Once you reach the line containing "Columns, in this" in the data below, restate each line word for word up to and including the one containing "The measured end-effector".

─── DATASET EXTRACT

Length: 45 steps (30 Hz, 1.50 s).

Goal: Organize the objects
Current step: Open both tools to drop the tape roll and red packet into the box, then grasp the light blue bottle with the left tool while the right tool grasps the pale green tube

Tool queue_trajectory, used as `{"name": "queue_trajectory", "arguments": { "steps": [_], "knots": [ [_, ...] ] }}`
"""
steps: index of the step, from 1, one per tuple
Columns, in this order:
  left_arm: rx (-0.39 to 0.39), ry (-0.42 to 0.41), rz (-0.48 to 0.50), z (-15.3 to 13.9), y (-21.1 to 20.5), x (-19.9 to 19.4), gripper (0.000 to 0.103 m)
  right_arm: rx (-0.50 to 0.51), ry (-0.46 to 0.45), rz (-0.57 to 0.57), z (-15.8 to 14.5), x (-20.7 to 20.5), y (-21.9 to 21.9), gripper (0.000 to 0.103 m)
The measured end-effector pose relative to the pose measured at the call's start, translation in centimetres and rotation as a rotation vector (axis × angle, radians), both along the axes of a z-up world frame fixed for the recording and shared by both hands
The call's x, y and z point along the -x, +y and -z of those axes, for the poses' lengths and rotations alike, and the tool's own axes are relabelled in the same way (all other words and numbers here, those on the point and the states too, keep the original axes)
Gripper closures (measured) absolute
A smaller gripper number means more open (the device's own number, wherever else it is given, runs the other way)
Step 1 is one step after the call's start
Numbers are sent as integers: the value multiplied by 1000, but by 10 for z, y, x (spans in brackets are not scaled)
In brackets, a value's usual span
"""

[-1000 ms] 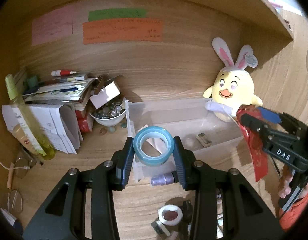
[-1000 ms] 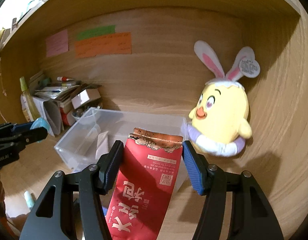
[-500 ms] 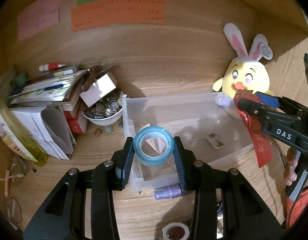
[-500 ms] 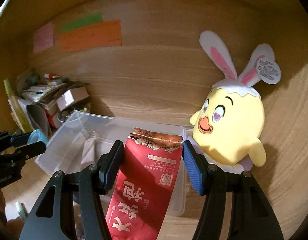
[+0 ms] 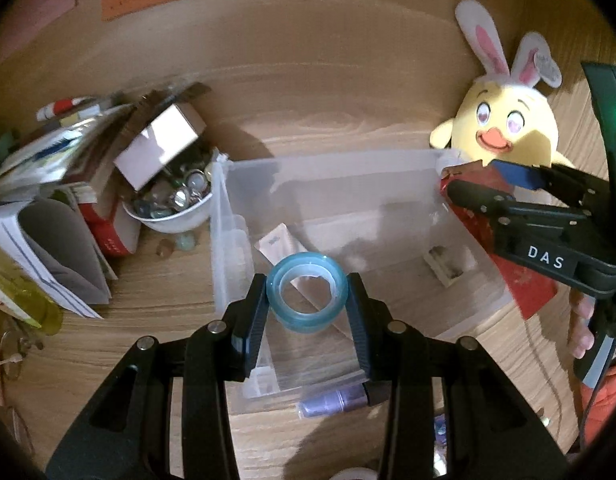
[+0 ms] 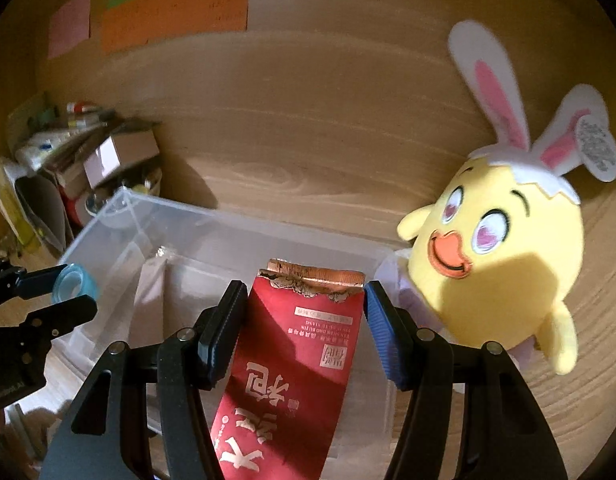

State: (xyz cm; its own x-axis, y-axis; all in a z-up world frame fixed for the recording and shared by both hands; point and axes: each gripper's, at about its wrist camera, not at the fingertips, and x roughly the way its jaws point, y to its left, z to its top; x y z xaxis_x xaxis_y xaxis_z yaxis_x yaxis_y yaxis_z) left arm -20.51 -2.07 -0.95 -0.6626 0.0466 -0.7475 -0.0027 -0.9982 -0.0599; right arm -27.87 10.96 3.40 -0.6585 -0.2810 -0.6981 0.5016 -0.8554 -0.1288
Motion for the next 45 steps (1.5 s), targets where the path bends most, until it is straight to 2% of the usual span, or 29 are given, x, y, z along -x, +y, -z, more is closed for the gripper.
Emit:
{"name": "queue_trajectory", "arguments": {
  "steps": [3, 9, 16, 19, 21, 28, 30, 33, 45],
  "knots": [
    [38, 11, 5, 1, 7, 1, 65, -24, -20, -7, 7, 3, -4, 46],
    [61, 9, 22, 4, 11, 3, 65, -62, -42, -25, 14, 7, -14, 46],
    [73, 25, 24, 2, 9, 0, 64, -68, -16, -39, 10, -3, -17, 45],
    [65, 43, 24, -5, 8, -5, 55, -54, 3, -47, 4, -11, -15, 43],
    [65, 59, 20, -9, 8, -8, 44, -38, 19, -50, -1, -18, -11, 37],
    [57, 108, 20, -28, 6, -28, 28, 17, 64, -67, -21, -45, 8, 28],
    [49, 123, 17, -32, 5, -35, 18, 35, 76, -68, -26, -54, 15, 25],
    [42, 140, 10, -38, 4, -46, 10, 61, 88, -63, -30, -66, 23, 22],
    [44, 153, -23, -37, -8, -100, 5, 101, 98, -54, -25, -119, 51, 20]
  ]
}}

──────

### RESPONSE AREA
Columns, in this order:
  left_arm: rx (-0.39 to 0.39), ry (-0.42 to 0.41), rz (-0.48 to 0.50), z (-15.3 to 13.9), y (-21.1 to 20.5), x (-19.9 to 19.4), gripper (0.000 to 0.103 m)
  right_arm: rx (-0.50 to 0.51), ry (-0.46 to 0.45), rz (-0.57 to 0.57), z (-15.8 to 14.5), x (-20.7 to 20.5), y (-21.9 to 21.9), gripper (0.000 to 0.103 m)
The measured end-effector pose relative to the pose measured at the call's start, translation in centimetres and rotation as a rotation vector (axis × angle, radians), both along the axes of a z-up world frame fixed for the recording and shared by both hands

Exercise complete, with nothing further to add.